Goal of the exercise
Every line below that contains "lettuce" is to be copied.

Records for the exercise
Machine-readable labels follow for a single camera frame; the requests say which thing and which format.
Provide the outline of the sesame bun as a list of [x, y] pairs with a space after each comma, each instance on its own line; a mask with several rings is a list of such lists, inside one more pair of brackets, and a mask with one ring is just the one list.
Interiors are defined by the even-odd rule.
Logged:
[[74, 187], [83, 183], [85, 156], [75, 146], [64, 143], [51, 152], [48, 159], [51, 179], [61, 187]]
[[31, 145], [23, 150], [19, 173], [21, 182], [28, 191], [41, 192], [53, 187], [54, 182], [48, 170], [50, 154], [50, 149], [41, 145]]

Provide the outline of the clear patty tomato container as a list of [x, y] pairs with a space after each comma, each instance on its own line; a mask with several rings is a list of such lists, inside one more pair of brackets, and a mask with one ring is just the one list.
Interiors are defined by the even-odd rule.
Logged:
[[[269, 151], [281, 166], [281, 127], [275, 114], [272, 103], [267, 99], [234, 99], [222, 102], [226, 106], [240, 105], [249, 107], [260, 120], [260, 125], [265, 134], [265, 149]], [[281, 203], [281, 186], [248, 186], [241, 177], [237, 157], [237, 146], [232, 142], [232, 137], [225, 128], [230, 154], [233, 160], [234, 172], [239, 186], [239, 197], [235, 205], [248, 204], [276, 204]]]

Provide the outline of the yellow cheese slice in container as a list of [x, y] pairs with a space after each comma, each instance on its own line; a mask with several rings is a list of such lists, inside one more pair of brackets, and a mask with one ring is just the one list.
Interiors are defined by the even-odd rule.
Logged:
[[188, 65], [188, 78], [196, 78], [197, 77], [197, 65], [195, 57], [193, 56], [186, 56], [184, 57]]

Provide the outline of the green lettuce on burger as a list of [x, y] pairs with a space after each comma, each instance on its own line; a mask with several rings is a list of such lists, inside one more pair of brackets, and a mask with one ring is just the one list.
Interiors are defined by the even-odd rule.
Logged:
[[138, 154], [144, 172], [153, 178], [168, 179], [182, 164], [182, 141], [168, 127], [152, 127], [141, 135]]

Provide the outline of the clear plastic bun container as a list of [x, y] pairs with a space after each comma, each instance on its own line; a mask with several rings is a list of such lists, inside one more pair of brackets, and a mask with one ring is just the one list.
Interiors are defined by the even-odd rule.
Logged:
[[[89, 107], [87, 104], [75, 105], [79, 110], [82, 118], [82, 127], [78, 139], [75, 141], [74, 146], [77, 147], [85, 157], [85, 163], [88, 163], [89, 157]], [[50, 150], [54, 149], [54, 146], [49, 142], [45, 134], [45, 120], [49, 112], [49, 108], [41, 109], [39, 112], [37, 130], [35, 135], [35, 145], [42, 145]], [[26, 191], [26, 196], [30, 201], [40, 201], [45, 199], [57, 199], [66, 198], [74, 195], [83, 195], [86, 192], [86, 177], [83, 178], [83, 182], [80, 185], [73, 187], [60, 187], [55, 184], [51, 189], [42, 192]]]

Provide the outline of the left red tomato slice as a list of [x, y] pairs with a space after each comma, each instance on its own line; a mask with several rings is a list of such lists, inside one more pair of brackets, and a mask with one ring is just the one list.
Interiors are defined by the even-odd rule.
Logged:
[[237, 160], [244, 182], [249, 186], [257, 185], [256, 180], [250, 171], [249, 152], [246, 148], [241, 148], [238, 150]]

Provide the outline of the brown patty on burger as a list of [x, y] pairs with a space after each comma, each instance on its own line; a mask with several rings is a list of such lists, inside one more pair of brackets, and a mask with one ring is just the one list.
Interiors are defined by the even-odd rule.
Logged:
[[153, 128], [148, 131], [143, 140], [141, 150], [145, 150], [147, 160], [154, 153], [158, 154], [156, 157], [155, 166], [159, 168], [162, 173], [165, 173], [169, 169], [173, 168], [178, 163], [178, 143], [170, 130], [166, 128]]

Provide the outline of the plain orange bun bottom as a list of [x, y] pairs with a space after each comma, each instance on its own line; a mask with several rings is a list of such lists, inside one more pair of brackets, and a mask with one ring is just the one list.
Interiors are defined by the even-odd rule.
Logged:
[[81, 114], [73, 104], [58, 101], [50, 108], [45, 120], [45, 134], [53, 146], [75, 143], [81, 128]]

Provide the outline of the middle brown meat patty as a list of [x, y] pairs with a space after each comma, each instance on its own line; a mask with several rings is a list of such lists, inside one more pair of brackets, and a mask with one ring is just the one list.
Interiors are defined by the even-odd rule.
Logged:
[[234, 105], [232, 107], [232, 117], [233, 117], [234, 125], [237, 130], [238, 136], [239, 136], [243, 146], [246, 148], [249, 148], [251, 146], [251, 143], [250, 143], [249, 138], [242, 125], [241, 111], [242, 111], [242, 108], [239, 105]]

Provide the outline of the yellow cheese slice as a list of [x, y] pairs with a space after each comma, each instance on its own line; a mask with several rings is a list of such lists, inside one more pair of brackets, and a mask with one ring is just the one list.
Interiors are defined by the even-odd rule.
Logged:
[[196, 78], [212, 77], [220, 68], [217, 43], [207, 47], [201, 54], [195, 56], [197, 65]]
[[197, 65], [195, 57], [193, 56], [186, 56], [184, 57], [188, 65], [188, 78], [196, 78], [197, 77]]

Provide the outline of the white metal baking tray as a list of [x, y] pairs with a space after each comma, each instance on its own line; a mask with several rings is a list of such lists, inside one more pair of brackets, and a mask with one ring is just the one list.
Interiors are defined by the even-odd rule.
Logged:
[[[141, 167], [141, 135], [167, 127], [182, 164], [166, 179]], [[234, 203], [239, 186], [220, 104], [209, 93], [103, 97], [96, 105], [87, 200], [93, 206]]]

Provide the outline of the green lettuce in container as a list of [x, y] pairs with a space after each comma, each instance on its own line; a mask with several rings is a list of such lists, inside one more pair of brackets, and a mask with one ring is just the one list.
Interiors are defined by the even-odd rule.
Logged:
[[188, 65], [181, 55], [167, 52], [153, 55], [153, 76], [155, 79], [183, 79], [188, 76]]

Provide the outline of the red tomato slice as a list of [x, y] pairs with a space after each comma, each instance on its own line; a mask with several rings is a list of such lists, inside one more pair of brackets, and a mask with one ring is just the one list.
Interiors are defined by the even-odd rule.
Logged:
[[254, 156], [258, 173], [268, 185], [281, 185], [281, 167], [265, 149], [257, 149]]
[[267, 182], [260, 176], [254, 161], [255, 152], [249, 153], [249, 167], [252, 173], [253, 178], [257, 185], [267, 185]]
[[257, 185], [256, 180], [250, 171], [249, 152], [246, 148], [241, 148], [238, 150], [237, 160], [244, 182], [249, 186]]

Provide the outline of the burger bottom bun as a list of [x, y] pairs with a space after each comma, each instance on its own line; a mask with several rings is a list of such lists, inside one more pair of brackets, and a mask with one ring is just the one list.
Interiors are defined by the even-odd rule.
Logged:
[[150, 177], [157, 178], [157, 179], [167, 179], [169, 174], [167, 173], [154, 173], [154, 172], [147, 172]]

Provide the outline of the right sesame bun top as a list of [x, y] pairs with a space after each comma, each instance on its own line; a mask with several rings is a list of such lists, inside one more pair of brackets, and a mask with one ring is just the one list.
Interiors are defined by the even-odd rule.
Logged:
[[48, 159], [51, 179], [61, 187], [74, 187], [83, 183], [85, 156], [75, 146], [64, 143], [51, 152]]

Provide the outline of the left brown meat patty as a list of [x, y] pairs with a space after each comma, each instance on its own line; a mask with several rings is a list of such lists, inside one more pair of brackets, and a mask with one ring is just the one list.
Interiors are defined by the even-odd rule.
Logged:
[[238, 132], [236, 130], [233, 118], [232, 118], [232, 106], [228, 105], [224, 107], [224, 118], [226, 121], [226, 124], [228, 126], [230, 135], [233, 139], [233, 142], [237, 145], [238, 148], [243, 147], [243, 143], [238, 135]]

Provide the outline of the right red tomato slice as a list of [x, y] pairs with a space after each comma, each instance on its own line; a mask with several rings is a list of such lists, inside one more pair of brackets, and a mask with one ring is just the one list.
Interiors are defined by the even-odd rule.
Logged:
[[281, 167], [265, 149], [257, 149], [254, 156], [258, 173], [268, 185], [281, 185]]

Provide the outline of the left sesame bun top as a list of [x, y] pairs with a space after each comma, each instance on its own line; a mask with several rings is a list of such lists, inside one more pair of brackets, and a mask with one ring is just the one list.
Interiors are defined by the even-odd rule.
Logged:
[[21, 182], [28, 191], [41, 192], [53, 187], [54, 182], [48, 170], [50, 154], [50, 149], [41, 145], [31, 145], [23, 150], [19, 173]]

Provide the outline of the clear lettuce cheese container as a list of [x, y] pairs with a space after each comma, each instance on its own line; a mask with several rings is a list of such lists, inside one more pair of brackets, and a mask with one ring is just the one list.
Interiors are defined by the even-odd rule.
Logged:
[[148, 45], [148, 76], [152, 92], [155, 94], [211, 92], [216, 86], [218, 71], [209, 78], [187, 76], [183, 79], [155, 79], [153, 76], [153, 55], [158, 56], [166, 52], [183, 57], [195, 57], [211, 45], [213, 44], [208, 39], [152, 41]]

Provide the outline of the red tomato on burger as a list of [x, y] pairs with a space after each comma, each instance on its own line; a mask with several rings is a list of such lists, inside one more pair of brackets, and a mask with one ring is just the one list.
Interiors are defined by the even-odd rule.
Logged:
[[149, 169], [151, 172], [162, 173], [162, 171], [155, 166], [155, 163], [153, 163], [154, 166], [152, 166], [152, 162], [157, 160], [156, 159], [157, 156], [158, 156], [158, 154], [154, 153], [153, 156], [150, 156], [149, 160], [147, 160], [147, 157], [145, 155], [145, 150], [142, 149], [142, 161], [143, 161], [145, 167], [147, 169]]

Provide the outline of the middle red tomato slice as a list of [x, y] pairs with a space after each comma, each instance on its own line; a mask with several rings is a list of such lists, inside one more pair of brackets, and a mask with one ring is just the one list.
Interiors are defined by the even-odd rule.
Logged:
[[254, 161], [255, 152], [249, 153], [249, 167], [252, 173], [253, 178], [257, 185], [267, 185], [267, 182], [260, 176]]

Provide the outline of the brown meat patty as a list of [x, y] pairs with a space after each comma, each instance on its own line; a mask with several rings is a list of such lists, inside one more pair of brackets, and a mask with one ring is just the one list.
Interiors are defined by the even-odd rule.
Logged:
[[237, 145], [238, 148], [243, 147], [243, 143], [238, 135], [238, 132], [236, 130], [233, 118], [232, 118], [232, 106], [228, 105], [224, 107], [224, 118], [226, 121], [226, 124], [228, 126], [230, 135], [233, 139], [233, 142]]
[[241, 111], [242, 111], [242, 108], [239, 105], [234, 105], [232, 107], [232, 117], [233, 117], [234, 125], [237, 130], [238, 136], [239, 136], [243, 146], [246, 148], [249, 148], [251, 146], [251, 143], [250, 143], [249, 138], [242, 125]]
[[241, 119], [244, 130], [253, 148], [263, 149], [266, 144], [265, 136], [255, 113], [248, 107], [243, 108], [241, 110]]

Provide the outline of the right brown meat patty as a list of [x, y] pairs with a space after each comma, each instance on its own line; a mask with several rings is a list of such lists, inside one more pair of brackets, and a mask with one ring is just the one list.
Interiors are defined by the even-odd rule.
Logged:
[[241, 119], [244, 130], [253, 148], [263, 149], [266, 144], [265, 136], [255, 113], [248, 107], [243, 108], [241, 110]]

Response
Provide the outline of the green lettuce on burger as a list of [x, y] pairs with a space after each comma, each instance on its own line; a mask with several rings is a list of such lists, inside one more pair of brackets, and a mask with one ring is just the one list.
Provide the outline of the green lettuce in container as a list of [x, y] pairs with a space after each comma, each instance on its own line; a mask with several rings is a list of such lists, inside one more pair of brackets, and a mask with one ring is just the one list.
Provide the outline of the clear lettuce cheese container as a list of [x, y] pairs with a space after each comma, each instance on its own line; a mask with several rings is a list of such lists, inside one more pair of brackets, and a mask with one ring is just the one list.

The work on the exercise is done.